Exercise objective |
Which lines hold the string "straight"? Copy each of them from the material below.

***** Records for the exercise

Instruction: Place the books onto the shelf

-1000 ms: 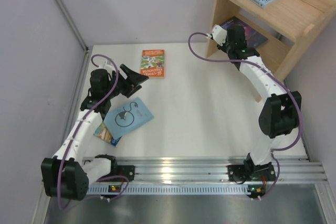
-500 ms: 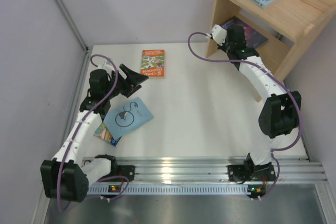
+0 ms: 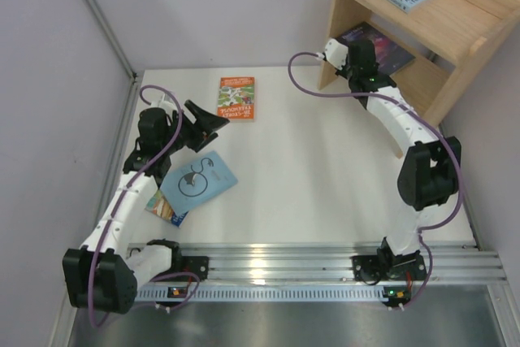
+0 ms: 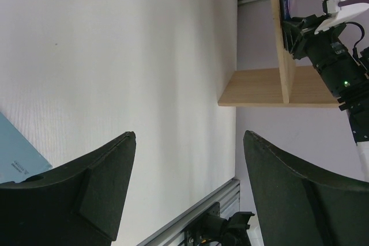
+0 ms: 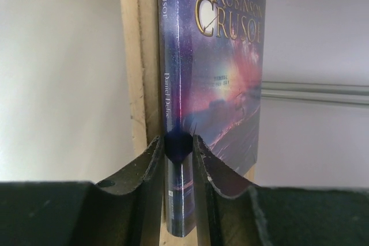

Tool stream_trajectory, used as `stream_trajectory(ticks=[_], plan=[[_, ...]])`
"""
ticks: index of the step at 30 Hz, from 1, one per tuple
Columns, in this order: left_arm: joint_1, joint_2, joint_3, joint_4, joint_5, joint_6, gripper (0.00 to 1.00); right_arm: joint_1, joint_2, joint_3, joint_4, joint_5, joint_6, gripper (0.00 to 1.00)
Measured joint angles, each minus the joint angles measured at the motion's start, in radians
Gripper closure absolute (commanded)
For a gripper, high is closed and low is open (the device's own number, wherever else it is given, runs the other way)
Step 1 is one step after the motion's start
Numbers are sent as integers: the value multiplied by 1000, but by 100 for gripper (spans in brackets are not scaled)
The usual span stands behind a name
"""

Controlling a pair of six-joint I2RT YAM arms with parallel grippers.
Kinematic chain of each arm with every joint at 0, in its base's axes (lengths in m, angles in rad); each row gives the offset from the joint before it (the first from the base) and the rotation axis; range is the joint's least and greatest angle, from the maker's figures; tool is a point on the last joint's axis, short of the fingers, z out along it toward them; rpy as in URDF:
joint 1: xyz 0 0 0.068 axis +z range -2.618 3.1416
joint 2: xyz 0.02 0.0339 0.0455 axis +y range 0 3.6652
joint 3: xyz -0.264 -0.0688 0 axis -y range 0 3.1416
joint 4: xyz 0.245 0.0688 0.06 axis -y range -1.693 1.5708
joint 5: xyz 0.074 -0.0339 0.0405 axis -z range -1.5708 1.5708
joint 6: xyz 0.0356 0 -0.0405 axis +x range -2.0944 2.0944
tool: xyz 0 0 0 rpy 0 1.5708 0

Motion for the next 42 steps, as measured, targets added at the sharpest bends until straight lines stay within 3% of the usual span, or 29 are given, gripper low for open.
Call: stream_trajectory(ticks=[16, 29, 32, 38, 42], plan=[[0, -5, 0, -7, 0, 0, 20, -1, 16, -2, 33, 33, -33, 73], [0, -14, 0, -26, -24, 26, 18, 19, 8, -1, 43, 65, -12, 54], [0, -26, 2, -43, -47, 48, 17, 57, -11, -2, 10, 79, 17, 45], [23, 3, 90, -190, -152, 165, 16, 225, -117, -24, -77, 74, 206, 24], [68, 5, 112, -240, -195, 206, 15, 373, -180, -21, -128, 19, 489, 16]])
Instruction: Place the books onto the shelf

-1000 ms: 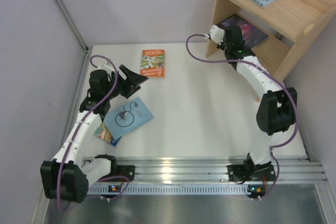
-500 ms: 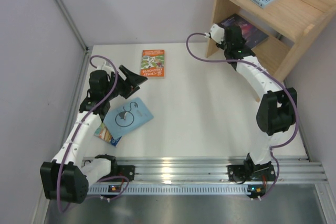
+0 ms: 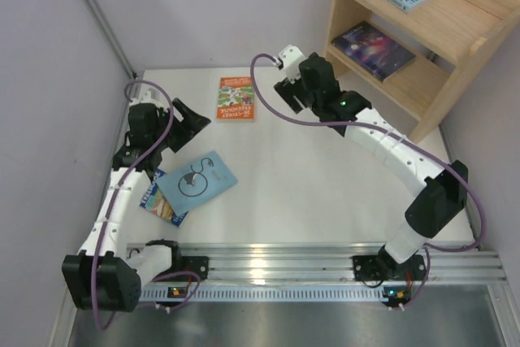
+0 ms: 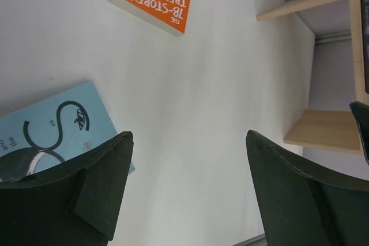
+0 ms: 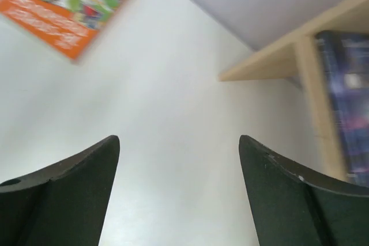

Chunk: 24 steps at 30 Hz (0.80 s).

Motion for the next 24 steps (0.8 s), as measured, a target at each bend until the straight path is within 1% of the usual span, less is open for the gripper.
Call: stream_trajectory(ticks=[2, 4, 8, 11, 13, 15, 18, 21, 24], plan=[[21, -8, -5, -18, -18, 3, 15, 47, -3, -2, -9, -43, 187, 14], [48, -23, -21, -27, -28, 3, 16, 66, -3, -40, 2, -101, 423, 13], [93, -42, -68, -52, -48, -1, 17, 74, 17, -225, 113, -224, 887, 14], [116, -49, -119, -76, -67, -10, 16, 98, 76, -344, 201, -289, 1161, 15], [129, -58, -146, -93, -88, -16, 15, 130, 108, -444, 289, -315, 1347, 15], [140, -70, -167, -109, -107, -19, 15, 174, 126, -523, 357, -331, 1494, 15], [154, -72, -170, -129, -120, -20, 15, 272, 156, -607, 485, -332, 1725, 15], [164, -72, -169, -141, -134, -19, 15, 365, 193, -638, 601, -311, 1898, 16], [167, -82, -169, -162, -158, -15, 14, 422, 230, -635, 679, -275, 1997, 17]])
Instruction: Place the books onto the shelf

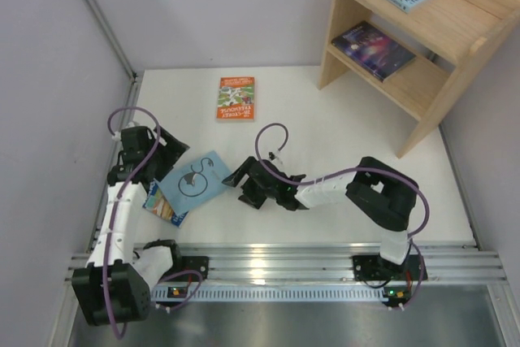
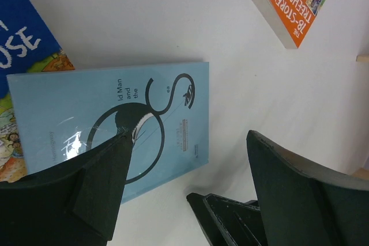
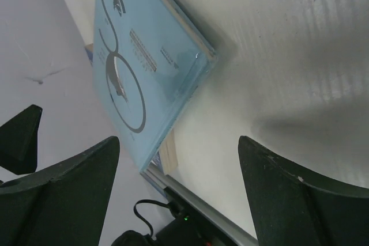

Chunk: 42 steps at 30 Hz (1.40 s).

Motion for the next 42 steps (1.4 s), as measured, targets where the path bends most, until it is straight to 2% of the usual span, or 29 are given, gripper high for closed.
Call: stream_trajectory(ticks=[10, 13, 15, 16, 18, 19, 22, 23, 28, 32, 37, 42], plan=[[4, -37, 35, -36, -39, 29, 15, 81, 117, 74, 71, 148, 225, 20], [4, -38, 40, -39, -29, 44, 15, 92, 171, 90, 146, 169, 268, 22], [5, -38, 42, -39, -16, 54, 15, 95, 203, 101, 200, 177, 283, 28], [5, -39, 42, -39, -10, 61, 15, 95, 217, 105, 226, 183, 283, 32], [5, -43, 42, -40, -2, 71, 16, 96, 241, 106, 272, 205, 274, 48], [5, -47, 42, -40, 3, 74, 16, 96, 249, 105, 290, 218, 264, 60], [5, -58, 42, -39, 28, 86, 16, 95, 272, 74, 376, 257, 232, 83], [5, -61, 42, -39, 41, 92, 16, 93, 272, 43, 425, 273, 211, 99], [6, -60, 38, -31, 127, 118, 16, 58, 245, -128, 680, 300, 121, 100], [5, -26, 18, -8, 218, 124, 18, -20, 165, -278, 796, 237, 10, 100], [-23, 31, -7, 2, 281, 133, 18, -146, -2, -416, 837, 92, -170, 100], [-122, 74, -23, 35, 306, 121, 17, -220, -169, -492, 806, -1, -291, 100]])
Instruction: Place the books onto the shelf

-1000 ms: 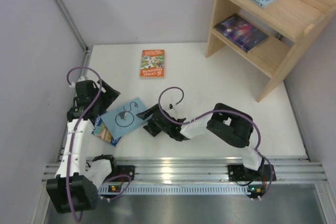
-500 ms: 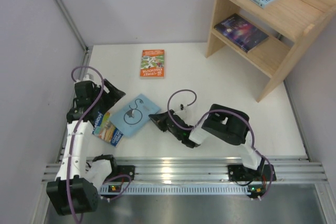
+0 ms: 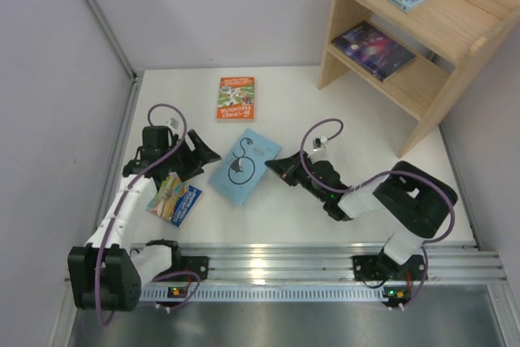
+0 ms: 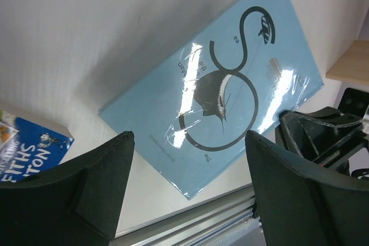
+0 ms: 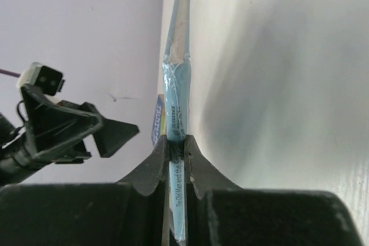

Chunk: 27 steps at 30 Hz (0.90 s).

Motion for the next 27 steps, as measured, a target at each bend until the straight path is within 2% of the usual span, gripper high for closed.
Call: stream_trajectory(ticks=[6, 16, 25, 27], plan=[[-124, 10, -50, 53, -9, -54, 12, -33, -82, -50, -1, -27, 11, 100], [-143, -77, -145, 104, -62, -178, 8, -44, -90, -80, 9, 39, 142, 100], [-175, -114, -299, 377, -4, -333, 6, -36, -135, -86, 53, 94, 229, 100], [-194, -114, -313, 451, 4, -372, 9, -27, -135, -86, 68, 104, 251, 100]])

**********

Task output |
Motion for the next 42 steps, as measured, targets added at the sharpest bends until straight lines stay within 3% of the usual span, or 29 are given, gripper low for open.
Motion for the next 24 steps (0.8 s), as measured, a target at each bend until the straight path is within 1% of the usual span, less is open for the gripper.
Motion for the next 42 steps (1.4 s), as measured, targets where the path bends most, until it is straight to 2% of the usual span, or 29 are given, gripper high for closed.
Motion for the next 27 steps, as measured, a target at each bend until the straight path is within 2% of the usual span, gripper high for closed.

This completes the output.